From Russia to Rwanda: six New East films to catch at the 2017 London Film Festival
Still from The Birds Are Singing in Kigali, dir. Joanna Koz-Krauze and Krzysztof Krauze (2017)

The UK’s premier film festival returns to London next week, and the New East is once again out in force. Here’s our guide to the best on show, from a Czech fantasy of the Crusades to a doomed Romanian love story and the return of Russian heavy hitter Andrey Zvyagintsev

28 September 2017

The British Film Institute’s London Film Festival has proven a happy hunting ground for New East talent in recent years. Both Andrey Zvyagintsev (for Leviathan, 2014) and Pawel Pawlikovski (for Ida, 2013) have walked away with the Best Film Award; jurors rewarded Ukrainian newcomer Myroslav Slaboshpytskiy with Best First Feature for The Tribe in 2014; and luminaries such as Russian documentarian Vitaly Mansky and Romanian auteur Radu Jude have premiered several works at the event.

The big news this year is that Zvyagintsev is back with Loveless, another soul-searching foray into the moral morass of contemporary Russia. But that’s far from the only New East treat on offer, with directors tackling subjects as diverse as the Rwandan genocide, EU labour politics and the Crusades. Several of this year’s eastern highlights share a concern for stories that transcend national borders; an acknowledgement of shared histories, perhaps, or an oblique reflection on Europe’s ongoing refugee crisis? At the heart of all these films, though, is an attention to the emotional and psychological nuances of individuals that continues to define the best of the onscreen east.

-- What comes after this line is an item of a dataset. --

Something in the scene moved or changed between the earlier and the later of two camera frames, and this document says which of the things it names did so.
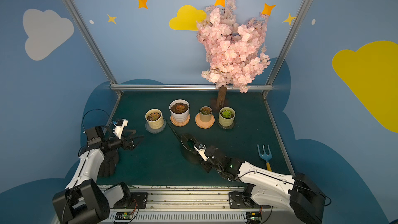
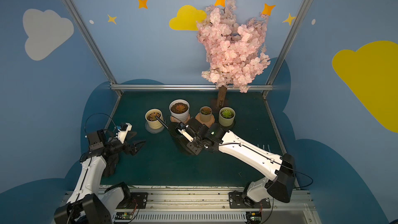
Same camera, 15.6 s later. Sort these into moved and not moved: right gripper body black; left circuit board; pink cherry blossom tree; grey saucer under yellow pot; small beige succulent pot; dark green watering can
Moved: right gripper body black; dark green watering can
Not moved: grey saucer under yellow pot; left circuit board; pink cherry blossom tree; small beige succulent pot

The Birds Are Singing in Kigali (Poland/Rwanda)
Directors: Joanna Koz-Krauze and Krzysztof Krauze

One of the most harrowing films at this year’s festival, but also one of the most humane and meditative, is this tale of the aftermath of the Rwandan genocide from Joanna Koz-Krauze and her late husband Krzysztof, who passed away during production. Anna (Jowita Budnik) is an ornithologist who smuggles a murdered colleague’s daughter, Claudine (Eliane Umuhire) back to Poland with her after being caught up in the slaughter. Both women must deal with their trauma — ultimately returning to Rwanda to do so.

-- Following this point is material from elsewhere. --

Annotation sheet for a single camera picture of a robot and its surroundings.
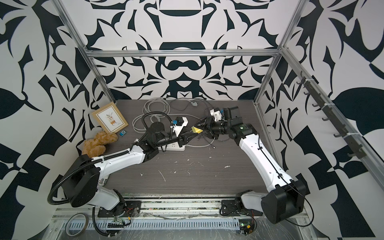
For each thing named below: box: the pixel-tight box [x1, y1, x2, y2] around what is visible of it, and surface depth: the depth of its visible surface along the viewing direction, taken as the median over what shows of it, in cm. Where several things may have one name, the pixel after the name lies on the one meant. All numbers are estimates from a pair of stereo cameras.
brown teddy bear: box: [81, 131, 119, 158], surface depth 89 cm
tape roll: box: [65, 212, 89, 237], surface depth 71 cm

Koz-Krauze says that the Polish experience of dealing with the legacy of the Holocaust informed her work: “For us the topic of genocide was never a distant one.” The merging of Rwandan and Polish narratives draws out the universality of these horrors. “The experience of a mass killing is universal, not determined by culture, intellect or ethnicity,” Koz-Krauze reasons. “When we started visiting Rwanda, we understood that we wanted to do a symbolic film on the trauma of genocide. But it is impossible for us to tell this story from the point of view of the Rwandans. We decided to search for our own language, inspired by greats like Claude Lanzmann or Michael Haneke; a view based on empathy and compassion. We focused on trauma, mourning and a life after tragedy.”

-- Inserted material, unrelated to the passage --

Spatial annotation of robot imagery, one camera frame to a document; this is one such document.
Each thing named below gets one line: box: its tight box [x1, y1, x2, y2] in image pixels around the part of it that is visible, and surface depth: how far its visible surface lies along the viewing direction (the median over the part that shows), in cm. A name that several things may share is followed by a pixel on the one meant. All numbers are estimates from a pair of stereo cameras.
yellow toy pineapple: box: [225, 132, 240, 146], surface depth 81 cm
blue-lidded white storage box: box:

Anchored by stunning performances from Umuhire and Budnik — who shared the Best Actress prize at Karlovy Vary — Birds is reflective but intense, and very much of its time. “It is an attempt at coming to terms with events caused by greed of the colonial Europeans,” Koz-Krauze concludes. “Dialogues written ten years ago have gained unexpected strength in the face of the immigrant crisis. We need to understand that people nomadising in refugee camps do not have to be kind and smiling. They survived something unimaginable. They have every right to be difficult.”

Ana, Mon Amour (Romania)
Director: Călin Peter Netzer

Four years after Child’s Pose won him the Golden Bear in Berlin and exposed the world to yet another directing talent out of Romania, Călin Peter Netzer returns with his fourth feature, Ana, Mon Amour. Loosely adapted from Cezar Paul-Bădescu’s novel Luminiţa, mon amour, Netzer’s latest is a kaleidoscopic but concise depiction of a ten-year relationship’s tribulations and eventual dissolution. Toma (Mircea Postelnicu) and Ana (Diana Cavallioti) fall in love at university; Ana suffers from depression and anxiety, and Toma dedicates his life to helping her through. But their mutual dependency masks fissures in their relationship that cannot stay hidden forever.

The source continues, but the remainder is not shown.